Created attachment 6765 [details] Patch for all three Norwegian locale files, updated to 1.1 beta 2
The patch norwegian_locales.diff will correct the current Norwegian locale files in 1.1 beta 2. Please consider this patch for inclusion in the next 1.1 build.
What's this, this issue is still hanging around as being UNCONFIRMED since months. I'm grabbing it. Gaute, Thanks for filling out the JCA form. I won't accept this very patch for the following reasons: 1. The patch does not reflect the latest revisions of the data files as found in i18npool/source/localedata/data/. This is indicated, for example, by the value of the <Collator> entity, which still has the locale name included, or the absence (removal) of the <quarter#Abbreviation> entities, or the reintroduction of meaningless <DefaultName> entities with value "DIN 5008" and similar. Please take a look at the latest revisions available. 2. It unnecessarily duplicates a lot of data by replacing ref="en_US" respectively ref="no_NO" entries with the actual data. This is especially completely the case for the content of nb_NO.xml, which in fact is only an alias of no_NO that only differs in the assignment of the MS-LANGID. But these ref="..." replacements are also encountered in other details. 3. The currency format codes are screwed up, since all use [$kr-414] now, which instead has to be [$kr-814] for nn_NO and [$kr-14] for no_NO (this is the MS-LANGID thing mentioned above). Again the patch replaces the ref="..." and replaceFrom="..." and replaceTo="..." mechanism with actual data. 4. It seems that also some date format codes were screwed, I didn't take a detailed look and did no tests in the non-product version though to verify them, because of the other errors described above. Please follow the guidelines commented in the latest revision of i18npool/source/localedata/data/locale.dtd Please rework and submit a clean patch, thank you. Btw: are you sure about the <QuotationStart> and <QuotationEnd> typographic quotation values? They look strange to me, please bear in mind that all values have to be UTF-8 encoded.

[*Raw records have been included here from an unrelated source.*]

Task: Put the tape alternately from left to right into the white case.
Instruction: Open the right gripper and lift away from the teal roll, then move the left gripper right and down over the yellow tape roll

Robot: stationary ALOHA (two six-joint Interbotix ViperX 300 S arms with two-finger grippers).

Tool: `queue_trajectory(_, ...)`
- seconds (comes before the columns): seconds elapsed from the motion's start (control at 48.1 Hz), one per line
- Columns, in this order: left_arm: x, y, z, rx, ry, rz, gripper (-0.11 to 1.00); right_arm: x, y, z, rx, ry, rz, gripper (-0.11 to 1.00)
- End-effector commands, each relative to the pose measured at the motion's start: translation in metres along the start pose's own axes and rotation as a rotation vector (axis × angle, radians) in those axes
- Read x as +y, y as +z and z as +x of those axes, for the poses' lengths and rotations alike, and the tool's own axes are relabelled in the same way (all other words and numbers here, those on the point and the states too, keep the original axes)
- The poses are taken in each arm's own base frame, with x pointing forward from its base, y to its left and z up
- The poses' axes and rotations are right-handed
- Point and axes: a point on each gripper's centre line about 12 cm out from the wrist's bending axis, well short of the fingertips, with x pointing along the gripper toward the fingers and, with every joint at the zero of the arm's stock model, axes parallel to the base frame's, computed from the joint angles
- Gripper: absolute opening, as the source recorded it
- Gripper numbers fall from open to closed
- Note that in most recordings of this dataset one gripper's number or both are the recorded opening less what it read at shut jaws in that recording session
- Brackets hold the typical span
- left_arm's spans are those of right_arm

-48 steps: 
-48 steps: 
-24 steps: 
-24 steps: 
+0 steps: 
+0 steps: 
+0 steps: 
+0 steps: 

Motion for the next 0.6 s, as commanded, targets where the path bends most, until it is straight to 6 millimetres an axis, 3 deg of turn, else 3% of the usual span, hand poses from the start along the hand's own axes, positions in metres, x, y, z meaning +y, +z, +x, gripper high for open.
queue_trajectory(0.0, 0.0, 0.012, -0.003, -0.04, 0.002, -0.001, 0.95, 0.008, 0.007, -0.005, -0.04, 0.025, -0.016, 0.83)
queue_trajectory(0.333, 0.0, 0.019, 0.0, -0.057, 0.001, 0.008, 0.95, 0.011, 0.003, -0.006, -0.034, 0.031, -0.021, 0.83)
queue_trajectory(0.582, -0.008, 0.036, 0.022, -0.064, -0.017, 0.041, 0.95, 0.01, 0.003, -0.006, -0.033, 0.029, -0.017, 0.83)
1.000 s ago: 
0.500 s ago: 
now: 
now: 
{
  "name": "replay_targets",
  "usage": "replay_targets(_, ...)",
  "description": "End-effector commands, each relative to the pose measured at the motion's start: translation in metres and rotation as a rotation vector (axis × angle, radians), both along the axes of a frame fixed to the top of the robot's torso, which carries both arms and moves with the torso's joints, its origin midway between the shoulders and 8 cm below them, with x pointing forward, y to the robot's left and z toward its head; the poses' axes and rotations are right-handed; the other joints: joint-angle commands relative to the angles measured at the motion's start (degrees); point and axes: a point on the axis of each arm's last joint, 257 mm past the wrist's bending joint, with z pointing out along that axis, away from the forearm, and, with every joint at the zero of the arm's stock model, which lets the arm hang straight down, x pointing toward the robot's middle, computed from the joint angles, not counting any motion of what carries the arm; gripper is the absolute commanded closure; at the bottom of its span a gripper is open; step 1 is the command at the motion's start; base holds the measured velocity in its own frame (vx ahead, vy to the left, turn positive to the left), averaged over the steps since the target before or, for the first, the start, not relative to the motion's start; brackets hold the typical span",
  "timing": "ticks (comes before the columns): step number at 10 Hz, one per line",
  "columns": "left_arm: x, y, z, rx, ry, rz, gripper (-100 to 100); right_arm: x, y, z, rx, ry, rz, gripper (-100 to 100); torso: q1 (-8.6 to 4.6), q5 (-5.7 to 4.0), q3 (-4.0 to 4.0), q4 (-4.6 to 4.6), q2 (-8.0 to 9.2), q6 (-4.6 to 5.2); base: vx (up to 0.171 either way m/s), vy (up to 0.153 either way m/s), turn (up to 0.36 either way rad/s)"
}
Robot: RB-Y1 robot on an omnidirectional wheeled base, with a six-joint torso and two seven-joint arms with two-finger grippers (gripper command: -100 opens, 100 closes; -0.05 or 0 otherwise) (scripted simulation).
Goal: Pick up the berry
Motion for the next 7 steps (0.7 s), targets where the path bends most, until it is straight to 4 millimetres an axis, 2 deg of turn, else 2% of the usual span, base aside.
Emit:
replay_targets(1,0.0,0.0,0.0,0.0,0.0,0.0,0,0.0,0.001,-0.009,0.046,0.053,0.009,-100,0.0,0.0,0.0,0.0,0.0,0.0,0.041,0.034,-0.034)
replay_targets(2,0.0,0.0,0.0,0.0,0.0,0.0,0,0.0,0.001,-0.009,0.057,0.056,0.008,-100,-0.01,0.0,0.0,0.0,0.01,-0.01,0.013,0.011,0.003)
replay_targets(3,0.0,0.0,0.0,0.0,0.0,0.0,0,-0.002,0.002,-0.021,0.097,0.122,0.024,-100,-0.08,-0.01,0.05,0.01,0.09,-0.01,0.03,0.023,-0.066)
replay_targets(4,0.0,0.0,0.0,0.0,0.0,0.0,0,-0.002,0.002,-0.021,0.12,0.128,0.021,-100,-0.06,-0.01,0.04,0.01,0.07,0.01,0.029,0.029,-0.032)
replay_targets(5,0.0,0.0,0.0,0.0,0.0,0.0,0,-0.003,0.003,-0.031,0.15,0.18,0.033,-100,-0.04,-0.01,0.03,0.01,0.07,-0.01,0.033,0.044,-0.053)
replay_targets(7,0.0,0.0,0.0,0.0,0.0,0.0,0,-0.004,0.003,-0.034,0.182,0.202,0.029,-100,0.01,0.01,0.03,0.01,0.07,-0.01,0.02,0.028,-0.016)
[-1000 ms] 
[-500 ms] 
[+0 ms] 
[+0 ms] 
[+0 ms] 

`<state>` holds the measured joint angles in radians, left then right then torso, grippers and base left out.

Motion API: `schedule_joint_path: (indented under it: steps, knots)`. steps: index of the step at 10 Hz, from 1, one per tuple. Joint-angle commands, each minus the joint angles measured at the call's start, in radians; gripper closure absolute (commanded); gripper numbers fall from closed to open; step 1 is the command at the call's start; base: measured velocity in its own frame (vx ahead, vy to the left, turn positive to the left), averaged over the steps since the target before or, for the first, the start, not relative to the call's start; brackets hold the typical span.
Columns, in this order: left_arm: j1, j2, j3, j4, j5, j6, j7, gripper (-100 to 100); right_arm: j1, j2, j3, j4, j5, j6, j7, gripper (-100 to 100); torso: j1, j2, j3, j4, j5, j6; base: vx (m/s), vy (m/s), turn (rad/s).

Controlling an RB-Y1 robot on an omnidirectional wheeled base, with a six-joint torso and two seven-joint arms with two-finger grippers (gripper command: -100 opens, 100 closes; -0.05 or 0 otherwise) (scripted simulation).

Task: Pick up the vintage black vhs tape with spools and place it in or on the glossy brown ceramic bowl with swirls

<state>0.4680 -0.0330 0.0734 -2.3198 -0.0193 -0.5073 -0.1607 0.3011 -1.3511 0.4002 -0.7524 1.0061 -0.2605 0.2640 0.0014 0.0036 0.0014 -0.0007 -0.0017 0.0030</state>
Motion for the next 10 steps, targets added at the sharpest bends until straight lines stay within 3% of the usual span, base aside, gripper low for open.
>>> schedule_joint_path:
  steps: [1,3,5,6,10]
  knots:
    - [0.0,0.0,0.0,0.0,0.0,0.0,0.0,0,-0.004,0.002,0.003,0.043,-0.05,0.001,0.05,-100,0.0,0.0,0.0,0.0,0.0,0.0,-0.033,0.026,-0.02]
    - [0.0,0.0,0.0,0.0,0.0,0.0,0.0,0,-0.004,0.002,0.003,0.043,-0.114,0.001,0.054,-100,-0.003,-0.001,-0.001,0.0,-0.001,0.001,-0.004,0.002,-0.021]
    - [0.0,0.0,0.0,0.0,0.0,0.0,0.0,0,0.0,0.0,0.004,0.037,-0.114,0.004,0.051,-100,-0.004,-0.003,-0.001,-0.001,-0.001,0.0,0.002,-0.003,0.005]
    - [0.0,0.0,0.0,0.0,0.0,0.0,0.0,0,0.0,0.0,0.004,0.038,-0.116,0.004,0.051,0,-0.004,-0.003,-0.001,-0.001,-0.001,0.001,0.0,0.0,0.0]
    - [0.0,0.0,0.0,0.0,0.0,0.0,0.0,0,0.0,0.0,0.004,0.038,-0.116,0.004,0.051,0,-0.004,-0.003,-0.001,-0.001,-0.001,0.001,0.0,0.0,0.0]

OK, here's a new patch which is more carefully based on the new locale files (1.1b2). This patch makes heavy use of the ref="" mechanism, with no_NO.xml as the "template" file. The only major difference between nb and nn locales is the names of the weekdays (the months have the same names). Because of this, I was able to make nn_NO.xml considerably shorter. <QuotationStart/End> does look strange, but they did work in 1.0.x. Anyway, the proper single quote characters does not exist in ISO-8859-1. I don't like it, but we may have to resort to the regular inch character (') instead. (The Windows character set contains the necessary quote characters, but on other operating systems you may get empty boxes or question marks (which is *really* bad) instead.) Most Norwegian will use the double quotes anyway, which are «these». Thanks for your help and patience!
Created attachment 6799 [details] New patch, following suggestions from Eike
Thanks for the data. I doubt that this will make it into 1.1RC since I won't start on it before next week due to other tasks I have to complete. I therefore set the target to 1.1 final but will try to get it into RC if time permits and release schedule allows.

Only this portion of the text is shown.